2023 Compensation Check Up: Legal Updates

Authors Laura Friedel, Becky Canary-King

Compensation is always a top-of-mind issue for employers, but on the heels of the “Great Resignation,” and amidst ongoing labor shortages, economic uncertainties and evolving legal requirements, many employers are reassessing their compensation practices.

In addition to compensation best practices to assist with attracting and retaining talent, employers must make sure to comply with state-specific legal requirements. Here we share new legal requirements for employers.

  1. Prepare to Apply for Illinois Equal Pay Registration Certificate. Employers with 100 or more employees in Illinois must apply for the Certificate between March 24, 2022, and March 23, 2024, and recertify every two years after that. Companies will be notified by the Department of Labor when it is time for them to register and will be given at least 120 days’ notice of their individual deadline. Employers will need to provide certain pay, demographic, and other data as part of the application process. If you have not received the notice from the Department of Labor yet, get started now by considering how you will answer the questions in the compliance statement and report the necessary information.
  2. Ensure Job Postings Comply with New Pay Disclosure Requirements. California, New York City, and Washington State have joined Colorado in requiring some or all employers to disclose wage ranges in job postings. Notably, these requirements include jobs that may be performed remotely in these states. Additionally, Rhode Island joins a growing list of states that require disclosure of the salary range for a position upon request. Employers must understand what information needs to be included in job postings to avoid inadvertently violating these laws. Employers that don’t currently practice pay transparency should also think about how they might get in front of requirements as pay disclosure laws continue to spread. Companies should also consider wage transparency and equal pay laws’ impact on the due diligence process in M&A transactions
  3. Be Aware of Minimum Wage and Minimum Salary Increases. 2023 brings minimum wage increases in many states and localities, as well as increases to the minimum salary that employees must receive to be eligible to be exempt from overtime requirements. Make sure that you are aware of – and complying with – the minimum wage and minimum salary requirements in the jurisdictions where your employees perform work, including the requirements in the locations where you have any remote employees.

For additional information on employment-related best practices, refer to LP’s 2023 Employment Law Checklist.

Illinois Strengthens Equal Pay Protections

Illinois has joined the growing list of states implementing requirements intended to avoid pay discrimination. These requirements, which are effective September 29, 2019, include a new salary history ban, a lessening of the evidentiary burden to prove pay discrimination, strengthened anti-retaliation provisions, and additional damages available to employees.  Employers need to act quickly to ensure that candidates aren’t asked about compensation history, and otherwise comply with these new standards.

The 2019 Amendments to the Illinois Equal Pay Act prohibit Illinois employers from:

  • Screening job applicants based on their salary history
  • Requesting or requiring salary history
  • Otherwise requesting or requiring applicable to disclose salary history information
  • Seeking an applicant’s salary history information from current or former employers (unless it is public record).
  • Considering or relying on compensation history voluntarily provided (without prompting) in deciding whether to offer employment , in making an offer of compensation, or in determining future compensation.

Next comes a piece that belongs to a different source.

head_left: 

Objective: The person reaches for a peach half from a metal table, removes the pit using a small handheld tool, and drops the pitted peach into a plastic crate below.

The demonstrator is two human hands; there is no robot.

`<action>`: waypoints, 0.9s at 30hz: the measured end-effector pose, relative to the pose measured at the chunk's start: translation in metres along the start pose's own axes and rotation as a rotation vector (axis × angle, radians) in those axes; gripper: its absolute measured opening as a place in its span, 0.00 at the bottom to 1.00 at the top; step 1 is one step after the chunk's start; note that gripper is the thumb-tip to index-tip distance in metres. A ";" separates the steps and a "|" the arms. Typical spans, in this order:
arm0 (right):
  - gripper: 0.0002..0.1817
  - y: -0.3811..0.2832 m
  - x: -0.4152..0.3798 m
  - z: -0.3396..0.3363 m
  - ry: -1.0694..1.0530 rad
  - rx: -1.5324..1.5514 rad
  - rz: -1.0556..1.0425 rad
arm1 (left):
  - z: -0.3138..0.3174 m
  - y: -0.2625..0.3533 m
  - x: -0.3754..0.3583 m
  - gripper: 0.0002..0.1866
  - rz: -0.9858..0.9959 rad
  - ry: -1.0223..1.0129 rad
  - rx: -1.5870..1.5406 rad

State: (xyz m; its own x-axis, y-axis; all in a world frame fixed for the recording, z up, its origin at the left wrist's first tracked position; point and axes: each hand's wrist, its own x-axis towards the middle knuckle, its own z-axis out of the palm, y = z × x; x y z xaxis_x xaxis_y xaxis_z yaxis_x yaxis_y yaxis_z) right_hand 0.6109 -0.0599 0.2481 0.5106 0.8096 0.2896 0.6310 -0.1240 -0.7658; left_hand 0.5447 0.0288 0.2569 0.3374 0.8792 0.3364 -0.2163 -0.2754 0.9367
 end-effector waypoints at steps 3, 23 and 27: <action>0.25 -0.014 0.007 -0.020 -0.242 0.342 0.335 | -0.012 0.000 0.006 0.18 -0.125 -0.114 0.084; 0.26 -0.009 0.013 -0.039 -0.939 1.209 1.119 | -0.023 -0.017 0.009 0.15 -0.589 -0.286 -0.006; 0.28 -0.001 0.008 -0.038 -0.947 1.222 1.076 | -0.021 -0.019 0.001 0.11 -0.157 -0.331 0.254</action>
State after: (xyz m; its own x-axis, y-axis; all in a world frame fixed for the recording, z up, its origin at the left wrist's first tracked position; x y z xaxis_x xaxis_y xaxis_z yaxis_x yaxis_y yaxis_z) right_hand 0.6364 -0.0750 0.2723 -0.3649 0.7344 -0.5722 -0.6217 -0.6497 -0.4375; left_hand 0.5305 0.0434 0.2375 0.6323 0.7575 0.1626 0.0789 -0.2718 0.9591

The Amendments make clear that employers may engage in discussions with applicants about their expectations with respect to compensation and benefits, but it’s critical that those conversations are forward – not historically – focused.

The amended IL EPA also makes it easier for employees to prove claims of pay discrimination – both because it expands the group of individuals the employee can compare herself to in making her claim, and because it narrows the grounds on which an employer can justify a difference in pay.

Finally, the Amendments beef up the Illinois Equal Pay Act’s retaliation provisions.  The IL EPA previously provided that Illinois employers should not interfere with, restrain or retaliate against employees who wish to inquire about, disclose, compare or discuss their wages or the wages of other employees.  The Amendments go even further though – prohibiting employers from requiring an employee to sign an agreement that would prohibit them from disclosing or discussing their pay information.

Employees bringing claims under the IL Equal Pay Act will still have five years to bring their claims, and they will still be entitled to recover the entire amount of any underpayment with interest.  But under the Amendments, they will now also have the opportunity to seek compensatory damages in certain situations, as well as punitive damages, injunctive relief and attorneys’ fees.

Illinois employers need to take immediate action to ensure that those involved in the hiring process do not inadvertently violate the new salary history ban.  We recommend implementing a policy that requires that only one or two set individuals are authorized to discuss money with candidates, and that those individuals be trained to only ask about expectations, not salary history.  In addition, in light of the soon-to-be reduced standards for proving pay discrimination, Illinois employers should consider conducting a self-audit to identify – and resolve – any pay inequality before a claim arises.